M.Arch - Research Groups

Graduate students engage in research as a fundamental part of their curriculum through participation in our five Graduate Research Groups:

Master of Architecture students in the 3 1/2 year track begin their exploration of the Graduate Research Groups at the start of their third year in the program, and must enroll in courses from at least one of the GRGs during their last three semesters. Students in the 2-year track enroll in GRG-affiliated courses immediately upon entering the program.

  • Ecological Practices
    10/4/24
    The built and natural environment are a complex web of interconnected parts, constantly exchanging energy and resources. This group critically engages environmental systems and examine the role that architecture and urbanism play in harnessing and stewarding them.
  • Inclusive Design
    10/4/24
    Develop environments, products and systems for a wider range of people, especially those in underserved populations. One of the most important design movements of our era, inclusive design is based on the values of non-discrimination, social justice, equal opportunity, and personal empowerment.
  • Material Culture
    10/4/24
    Projecting forward from Buffalo’s legacy in material innovation, this group explores constructive sensibilities and investigate how our culture is deeply embedded in material artifacts.
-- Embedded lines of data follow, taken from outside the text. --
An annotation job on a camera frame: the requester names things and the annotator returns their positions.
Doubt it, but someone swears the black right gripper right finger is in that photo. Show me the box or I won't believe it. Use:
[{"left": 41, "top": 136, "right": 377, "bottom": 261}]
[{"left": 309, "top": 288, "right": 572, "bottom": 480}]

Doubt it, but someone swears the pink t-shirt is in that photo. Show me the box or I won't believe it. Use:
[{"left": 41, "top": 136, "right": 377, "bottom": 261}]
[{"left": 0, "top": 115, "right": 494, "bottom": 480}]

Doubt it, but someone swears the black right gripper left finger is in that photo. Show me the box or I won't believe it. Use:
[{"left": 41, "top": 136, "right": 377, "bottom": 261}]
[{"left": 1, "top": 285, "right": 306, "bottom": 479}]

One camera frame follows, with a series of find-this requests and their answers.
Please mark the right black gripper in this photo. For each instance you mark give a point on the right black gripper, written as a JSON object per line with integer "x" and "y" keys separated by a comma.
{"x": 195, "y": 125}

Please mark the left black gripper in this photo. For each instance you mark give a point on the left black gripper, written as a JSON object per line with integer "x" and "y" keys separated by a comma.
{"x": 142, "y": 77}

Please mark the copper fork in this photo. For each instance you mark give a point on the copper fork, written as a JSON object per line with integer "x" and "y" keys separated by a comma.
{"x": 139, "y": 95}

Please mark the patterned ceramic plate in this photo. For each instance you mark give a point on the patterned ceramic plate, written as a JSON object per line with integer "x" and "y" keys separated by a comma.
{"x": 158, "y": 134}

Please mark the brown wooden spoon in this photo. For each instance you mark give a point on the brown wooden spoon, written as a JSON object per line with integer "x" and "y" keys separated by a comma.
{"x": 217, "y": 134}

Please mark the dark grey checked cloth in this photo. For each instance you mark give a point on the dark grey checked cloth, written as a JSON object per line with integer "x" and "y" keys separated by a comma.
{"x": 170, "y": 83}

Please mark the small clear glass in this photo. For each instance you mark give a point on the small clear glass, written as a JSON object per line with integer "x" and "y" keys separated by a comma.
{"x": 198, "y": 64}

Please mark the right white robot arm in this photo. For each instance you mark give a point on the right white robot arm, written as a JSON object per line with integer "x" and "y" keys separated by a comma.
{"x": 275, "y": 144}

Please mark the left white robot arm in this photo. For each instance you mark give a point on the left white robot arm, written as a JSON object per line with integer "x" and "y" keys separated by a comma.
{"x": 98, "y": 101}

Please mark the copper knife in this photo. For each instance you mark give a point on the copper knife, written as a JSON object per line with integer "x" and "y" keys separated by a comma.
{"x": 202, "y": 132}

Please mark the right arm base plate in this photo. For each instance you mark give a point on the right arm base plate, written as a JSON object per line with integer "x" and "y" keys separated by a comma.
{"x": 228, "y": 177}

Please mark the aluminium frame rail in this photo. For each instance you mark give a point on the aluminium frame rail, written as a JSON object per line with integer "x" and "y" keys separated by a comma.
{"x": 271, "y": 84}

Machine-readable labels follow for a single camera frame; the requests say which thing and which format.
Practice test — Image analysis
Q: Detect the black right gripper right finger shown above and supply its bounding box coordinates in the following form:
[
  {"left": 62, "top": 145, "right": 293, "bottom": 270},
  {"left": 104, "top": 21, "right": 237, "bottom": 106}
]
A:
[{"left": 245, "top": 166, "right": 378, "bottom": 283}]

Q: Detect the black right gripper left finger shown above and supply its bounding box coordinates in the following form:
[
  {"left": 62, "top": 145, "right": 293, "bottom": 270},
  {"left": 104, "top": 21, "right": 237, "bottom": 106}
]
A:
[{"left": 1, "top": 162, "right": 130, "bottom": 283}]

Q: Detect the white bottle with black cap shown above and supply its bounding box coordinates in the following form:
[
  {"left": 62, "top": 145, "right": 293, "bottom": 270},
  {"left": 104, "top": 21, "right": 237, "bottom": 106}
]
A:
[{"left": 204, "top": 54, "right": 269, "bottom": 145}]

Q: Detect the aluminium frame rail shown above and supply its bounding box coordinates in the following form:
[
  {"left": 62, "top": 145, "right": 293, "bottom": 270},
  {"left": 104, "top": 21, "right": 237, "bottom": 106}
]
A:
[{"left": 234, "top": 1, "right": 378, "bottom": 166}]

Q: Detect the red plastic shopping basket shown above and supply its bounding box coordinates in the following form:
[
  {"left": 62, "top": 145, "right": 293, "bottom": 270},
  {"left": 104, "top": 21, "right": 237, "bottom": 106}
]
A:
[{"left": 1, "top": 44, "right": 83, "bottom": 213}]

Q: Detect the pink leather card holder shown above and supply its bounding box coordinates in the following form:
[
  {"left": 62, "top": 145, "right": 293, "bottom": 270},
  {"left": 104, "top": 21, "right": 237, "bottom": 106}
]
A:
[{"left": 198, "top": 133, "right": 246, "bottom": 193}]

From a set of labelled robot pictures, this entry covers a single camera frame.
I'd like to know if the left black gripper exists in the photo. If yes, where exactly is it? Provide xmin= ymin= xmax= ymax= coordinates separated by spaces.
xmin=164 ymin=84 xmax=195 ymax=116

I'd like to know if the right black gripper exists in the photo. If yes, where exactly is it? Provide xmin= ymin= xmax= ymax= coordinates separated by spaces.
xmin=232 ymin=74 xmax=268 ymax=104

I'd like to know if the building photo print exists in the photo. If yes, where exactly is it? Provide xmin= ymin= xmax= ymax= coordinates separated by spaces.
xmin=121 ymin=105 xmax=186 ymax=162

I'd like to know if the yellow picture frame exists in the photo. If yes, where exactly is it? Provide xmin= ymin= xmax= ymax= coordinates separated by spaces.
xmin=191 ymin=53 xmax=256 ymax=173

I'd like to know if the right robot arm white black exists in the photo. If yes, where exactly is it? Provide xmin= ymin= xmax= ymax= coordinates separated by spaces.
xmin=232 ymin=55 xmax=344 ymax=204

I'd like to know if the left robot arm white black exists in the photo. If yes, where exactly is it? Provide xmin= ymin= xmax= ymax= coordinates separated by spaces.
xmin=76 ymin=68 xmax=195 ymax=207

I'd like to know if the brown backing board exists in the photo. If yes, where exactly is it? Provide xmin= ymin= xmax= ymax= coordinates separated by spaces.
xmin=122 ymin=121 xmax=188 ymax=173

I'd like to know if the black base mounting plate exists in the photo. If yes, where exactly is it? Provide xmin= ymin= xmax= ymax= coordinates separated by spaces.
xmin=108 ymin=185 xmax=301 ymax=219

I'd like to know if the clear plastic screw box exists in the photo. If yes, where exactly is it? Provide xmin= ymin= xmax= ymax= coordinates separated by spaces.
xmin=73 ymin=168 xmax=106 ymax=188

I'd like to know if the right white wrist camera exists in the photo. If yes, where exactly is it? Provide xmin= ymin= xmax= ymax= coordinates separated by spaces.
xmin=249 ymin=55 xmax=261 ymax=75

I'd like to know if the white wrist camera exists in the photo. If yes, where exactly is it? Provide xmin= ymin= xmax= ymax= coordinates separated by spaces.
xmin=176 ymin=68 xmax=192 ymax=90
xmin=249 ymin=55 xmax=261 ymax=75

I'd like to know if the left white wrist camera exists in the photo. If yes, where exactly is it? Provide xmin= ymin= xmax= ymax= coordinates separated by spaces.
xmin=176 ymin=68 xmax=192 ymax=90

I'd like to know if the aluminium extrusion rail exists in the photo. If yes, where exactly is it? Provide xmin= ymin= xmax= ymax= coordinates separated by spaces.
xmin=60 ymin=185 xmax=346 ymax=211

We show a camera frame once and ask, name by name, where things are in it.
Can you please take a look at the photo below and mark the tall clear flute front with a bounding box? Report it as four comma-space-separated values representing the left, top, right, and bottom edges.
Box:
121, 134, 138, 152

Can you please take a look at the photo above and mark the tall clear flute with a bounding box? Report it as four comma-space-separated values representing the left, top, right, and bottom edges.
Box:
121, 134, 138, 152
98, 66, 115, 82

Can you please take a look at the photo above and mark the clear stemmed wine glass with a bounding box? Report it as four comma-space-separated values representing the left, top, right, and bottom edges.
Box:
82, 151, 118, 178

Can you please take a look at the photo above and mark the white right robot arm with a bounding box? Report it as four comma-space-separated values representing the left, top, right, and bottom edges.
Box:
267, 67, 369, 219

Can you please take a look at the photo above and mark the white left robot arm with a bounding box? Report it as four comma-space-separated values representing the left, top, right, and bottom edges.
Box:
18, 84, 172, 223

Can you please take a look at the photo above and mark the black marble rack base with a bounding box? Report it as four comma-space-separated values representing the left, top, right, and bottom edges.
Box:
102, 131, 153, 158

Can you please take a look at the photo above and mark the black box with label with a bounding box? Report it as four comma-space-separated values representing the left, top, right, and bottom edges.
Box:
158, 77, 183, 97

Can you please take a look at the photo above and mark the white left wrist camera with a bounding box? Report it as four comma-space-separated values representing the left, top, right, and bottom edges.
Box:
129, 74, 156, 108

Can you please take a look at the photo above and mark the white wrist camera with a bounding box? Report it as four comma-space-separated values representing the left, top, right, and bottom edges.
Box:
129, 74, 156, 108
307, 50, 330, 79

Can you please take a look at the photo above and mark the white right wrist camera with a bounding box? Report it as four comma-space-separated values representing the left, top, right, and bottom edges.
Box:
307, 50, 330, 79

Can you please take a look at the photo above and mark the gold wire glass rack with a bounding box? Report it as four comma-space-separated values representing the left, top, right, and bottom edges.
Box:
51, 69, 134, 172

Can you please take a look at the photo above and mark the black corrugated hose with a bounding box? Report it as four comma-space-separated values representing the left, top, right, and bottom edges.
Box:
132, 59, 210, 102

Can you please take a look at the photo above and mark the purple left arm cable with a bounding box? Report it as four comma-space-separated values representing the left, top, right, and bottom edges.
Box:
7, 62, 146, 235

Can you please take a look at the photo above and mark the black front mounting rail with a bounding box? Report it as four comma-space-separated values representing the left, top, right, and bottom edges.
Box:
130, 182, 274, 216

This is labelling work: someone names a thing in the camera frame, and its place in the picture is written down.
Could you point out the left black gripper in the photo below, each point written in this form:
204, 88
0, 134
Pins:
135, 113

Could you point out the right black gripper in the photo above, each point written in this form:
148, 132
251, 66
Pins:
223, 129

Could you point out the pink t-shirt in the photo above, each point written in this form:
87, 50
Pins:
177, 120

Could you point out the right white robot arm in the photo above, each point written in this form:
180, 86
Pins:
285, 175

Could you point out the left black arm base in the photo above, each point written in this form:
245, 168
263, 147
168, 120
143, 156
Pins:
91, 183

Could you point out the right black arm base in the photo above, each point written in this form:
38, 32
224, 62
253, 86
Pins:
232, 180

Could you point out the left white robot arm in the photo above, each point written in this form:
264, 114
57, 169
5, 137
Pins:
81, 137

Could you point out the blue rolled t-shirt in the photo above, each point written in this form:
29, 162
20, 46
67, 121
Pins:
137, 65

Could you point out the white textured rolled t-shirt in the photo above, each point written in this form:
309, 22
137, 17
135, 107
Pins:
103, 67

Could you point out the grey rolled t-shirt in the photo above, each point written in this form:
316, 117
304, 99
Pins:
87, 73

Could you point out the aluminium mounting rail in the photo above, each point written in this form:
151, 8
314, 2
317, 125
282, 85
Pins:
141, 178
Pursue design, production, and potential materials through full-scale fabrication, assembly, and installation.
  • Situated Technologies
    10/4/24
    There is no digital architecture anymore—just architecture. Consider architecture in the expanded field of technologies and mediated environments. Complex assemblages of code, people, space, material, infrastructure, practices, and processes—each are technologies unto themselves as is their gathering in architecture.
  • Urban Design
    10/4/24
    Urban design works at the confluence of the scale of buildings and the scale of cities. Straddle the fields of architecture and planning to critically examine parameters of contemporary urban form, including political, economic, environmental, social, and cultural forces.